À Delhi, l’assassinat sans remords d’une jeune diplômée par son ex-domestique ébranle les certitudes des quartiers aisés
L’effroi suscité par le meurtre d’une jeune femme de vingt-deux ans, fille d’un haut fonctionnaire des impôts, dans la résidence cossue de Kailash Hills à New Delhi, n’est pas seulement lié à la brutalité des faits. Il tient surtout à l’absence totale de remords de l’auteur présumé, Rahul Meena, un ancien employé de maison âgé de dix-neuf ans. Lors de son interrogatoire, ce dernier a déclaré aux enquêteurs indiens que si la victime – une diplômée de l’IIT qui préparait le concours de la haute fonction publique – lui avait remis l’argent qu’il réclamait, « cela ne serait pas arrivé ». Une indifférence glaciale qui, au-delà du choc, interroge les mécanismes de confiance sur lesquels reposent les relations domestiques dans les métropoles indiennes.
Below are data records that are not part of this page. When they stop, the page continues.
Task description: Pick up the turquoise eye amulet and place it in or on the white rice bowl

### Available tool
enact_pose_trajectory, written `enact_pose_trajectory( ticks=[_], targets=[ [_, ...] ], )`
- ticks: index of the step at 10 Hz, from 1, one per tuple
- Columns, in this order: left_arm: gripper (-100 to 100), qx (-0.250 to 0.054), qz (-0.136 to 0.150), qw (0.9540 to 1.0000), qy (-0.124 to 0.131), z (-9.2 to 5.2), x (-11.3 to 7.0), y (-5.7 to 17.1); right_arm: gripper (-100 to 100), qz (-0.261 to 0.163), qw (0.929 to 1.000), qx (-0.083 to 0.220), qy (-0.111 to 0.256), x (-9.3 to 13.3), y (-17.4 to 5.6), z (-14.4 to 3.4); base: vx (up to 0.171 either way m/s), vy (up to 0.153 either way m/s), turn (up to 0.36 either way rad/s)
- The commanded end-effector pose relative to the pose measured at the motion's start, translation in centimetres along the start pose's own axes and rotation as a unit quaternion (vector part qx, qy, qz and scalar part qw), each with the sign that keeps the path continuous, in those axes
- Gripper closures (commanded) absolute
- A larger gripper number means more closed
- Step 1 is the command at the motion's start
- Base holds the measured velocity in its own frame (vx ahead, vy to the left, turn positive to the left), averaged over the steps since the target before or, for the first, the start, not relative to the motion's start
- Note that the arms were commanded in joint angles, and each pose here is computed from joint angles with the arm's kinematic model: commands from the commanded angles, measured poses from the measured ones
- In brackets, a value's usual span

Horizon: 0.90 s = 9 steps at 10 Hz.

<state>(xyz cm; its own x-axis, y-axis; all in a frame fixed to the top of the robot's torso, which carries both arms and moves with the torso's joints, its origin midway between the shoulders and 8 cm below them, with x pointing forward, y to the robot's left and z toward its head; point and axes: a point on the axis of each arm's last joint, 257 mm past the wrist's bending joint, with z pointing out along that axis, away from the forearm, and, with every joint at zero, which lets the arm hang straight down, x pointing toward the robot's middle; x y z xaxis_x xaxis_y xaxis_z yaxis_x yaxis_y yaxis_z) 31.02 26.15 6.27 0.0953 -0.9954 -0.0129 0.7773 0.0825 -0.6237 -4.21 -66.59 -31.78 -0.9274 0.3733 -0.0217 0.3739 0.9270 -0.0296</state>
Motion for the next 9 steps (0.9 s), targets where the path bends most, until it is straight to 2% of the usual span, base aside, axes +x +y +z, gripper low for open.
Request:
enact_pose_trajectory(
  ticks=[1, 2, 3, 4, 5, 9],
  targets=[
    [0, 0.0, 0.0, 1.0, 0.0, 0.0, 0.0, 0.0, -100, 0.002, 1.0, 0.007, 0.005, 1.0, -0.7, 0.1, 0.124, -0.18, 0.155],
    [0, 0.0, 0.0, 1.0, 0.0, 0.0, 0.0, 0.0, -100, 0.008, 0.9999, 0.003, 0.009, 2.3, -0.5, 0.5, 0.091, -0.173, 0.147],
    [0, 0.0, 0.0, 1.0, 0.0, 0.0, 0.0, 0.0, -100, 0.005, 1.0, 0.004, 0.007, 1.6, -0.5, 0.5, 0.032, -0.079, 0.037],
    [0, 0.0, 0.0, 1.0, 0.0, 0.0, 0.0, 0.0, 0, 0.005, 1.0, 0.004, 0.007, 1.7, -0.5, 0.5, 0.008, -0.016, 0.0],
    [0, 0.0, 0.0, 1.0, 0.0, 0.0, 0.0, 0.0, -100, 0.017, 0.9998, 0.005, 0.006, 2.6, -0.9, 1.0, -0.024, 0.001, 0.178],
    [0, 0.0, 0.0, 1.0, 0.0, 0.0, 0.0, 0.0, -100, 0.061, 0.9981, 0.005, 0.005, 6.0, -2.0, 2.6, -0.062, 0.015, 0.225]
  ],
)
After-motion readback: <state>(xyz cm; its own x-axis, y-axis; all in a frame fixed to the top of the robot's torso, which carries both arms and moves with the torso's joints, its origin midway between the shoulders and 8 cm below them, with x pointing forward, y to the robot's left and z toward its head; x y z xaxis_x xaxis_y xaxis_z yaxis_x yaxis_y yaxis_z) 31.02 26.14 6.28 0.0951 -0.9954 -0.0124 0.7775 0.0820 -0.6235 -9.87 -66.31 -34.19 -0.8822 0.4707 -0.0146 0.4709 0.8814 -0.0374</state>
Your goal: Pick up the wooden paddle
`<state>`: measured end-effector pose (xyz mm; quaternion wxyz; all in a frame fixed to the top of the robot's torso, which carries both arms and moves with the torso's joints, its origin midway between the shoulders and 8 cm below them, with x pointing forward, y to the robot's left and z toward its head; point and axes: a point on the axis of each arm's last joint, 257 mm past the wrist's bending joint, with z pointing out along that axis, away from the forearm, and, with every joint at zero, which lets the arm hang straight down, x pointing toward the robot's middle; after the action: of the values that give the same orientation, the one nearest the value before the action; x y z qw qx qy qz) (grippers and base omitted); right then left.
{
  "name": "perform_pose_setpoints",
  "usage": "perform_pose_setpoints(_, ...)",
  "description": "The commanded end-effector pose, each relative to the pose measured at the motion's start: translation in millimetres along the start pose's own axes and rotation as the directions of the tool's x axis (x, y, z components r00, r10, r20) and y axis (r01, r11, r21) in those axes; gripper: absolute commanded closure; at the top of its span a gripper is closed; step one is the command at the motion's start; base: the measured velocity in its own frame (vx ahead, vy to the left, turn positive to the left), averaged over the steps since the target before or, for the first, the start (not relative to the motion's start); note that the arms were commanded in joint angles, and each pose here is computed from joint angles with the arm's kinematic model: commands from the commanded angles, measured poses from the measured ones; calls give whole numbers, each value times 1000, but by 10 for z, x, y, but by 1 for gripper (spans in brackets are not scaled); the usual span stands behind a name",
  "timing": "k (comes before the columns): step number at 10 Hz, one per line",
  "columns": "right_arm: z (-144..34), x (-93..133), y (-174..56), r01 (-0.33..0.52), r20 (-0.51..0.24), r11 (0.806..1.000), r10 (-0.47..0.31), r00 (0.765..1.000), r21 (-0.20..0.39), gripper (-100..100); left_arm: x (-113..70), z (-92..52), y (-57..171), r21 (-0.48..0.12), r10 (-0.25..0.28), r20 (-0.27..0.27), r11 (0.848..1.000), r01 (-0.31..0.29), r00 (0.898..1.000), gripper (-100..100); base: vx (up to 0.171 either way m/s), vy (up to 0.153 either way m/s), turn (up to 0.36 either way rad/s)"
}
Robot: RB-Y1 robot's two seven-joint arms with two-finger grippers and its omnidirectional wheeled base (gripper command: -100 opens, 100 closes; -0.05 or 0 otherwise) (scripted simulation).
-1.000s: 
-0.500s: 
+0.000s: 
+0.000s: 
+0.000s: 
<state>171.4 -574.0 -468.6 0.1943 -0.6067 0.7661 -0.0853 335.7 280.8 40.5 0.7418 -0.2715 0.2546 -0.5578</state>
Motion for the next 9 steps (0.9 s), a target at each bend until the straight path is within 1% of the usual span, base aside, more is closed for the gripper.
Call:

Le drame s’inscrit dans un engrenage prévisible. Selon la police de Delhi, Rahul Meena, qui avait travaillé huit mois chez la famille avant d’être congédié, était criblé de dettes – près de cinq lakhs de roupies – contractées pour financer une addiction aux jeux en ligne. Ce même jour, quelques heures avant le féminicide, il aurait agressé sexuellement une autre femme à Alwar, au Rajasthan, avant de prendre un bus pour la capitale. Muni d’une clé de rechange, il est entré dans l’appartement, est monté directement à la terrasse où la jeune femme étudiait, l’a étranglée avec un câble de chargeur, puis violée alors qu’elle était inconsciente. Il a ensuite traîné le corps jusqu’à une pièce où se trouvait un coffre, tentant vainement d’utiliser l’empreinte digitale de la victime pour l’ouvrir. Ces détails, livrés par les sources policières, révèlent une préméditation glaçante.
Au-delà de l’horreur individuelle, cette affaire met en lumière une faille systémique dans les quartiers huppés de Delhi, où le recrutement des domestiques se fait souvent sans vérification rigoureuse. La police locale multiplie les appels aux associations de résidents pour exiger le contrôle des antécédents des employés, mais la nature informelle de ces emplois et le manque de coopération des familles freinent ces efforts. Ce constat n’est pas propre à l’Inde : en France, au Canada ou en Belgique, où le recours à une aide ménagère via des réseaux de solidarité communautaire est fréquent, les drames domestiques rappellent que la proximité quotidienne avec le personnel de maison exige des garde-fous juridiques et sociaux que l’on néglige trop souvent.
L’enquête, désormais confiée à la police de Delhi et du Rajasthan, devra établir si des signes avant-coureurs – addiction au jeu, licenciement, antécédents violents – auraient pu être détectés. Mais au-delà de la procédure, la société indienne dans son ensemble est confrontée à une question plus large : comment concilier la confiance nécessaire aux relations domestiques avec la prévention de violences qui, chaque année, frappent les plus vulnérables dans les interstices de l’économie informelle ? Le regard vide de Rahul Meena face aux juges, sa phrase « galti ho gayi » – « j’ai commis une erreur » – prononcée comme s’il s’agissait d’un simple faux pas, résonne comme un avertissement lancé à toutes les métropoles où l’inégalité économique côtoie l’impunité.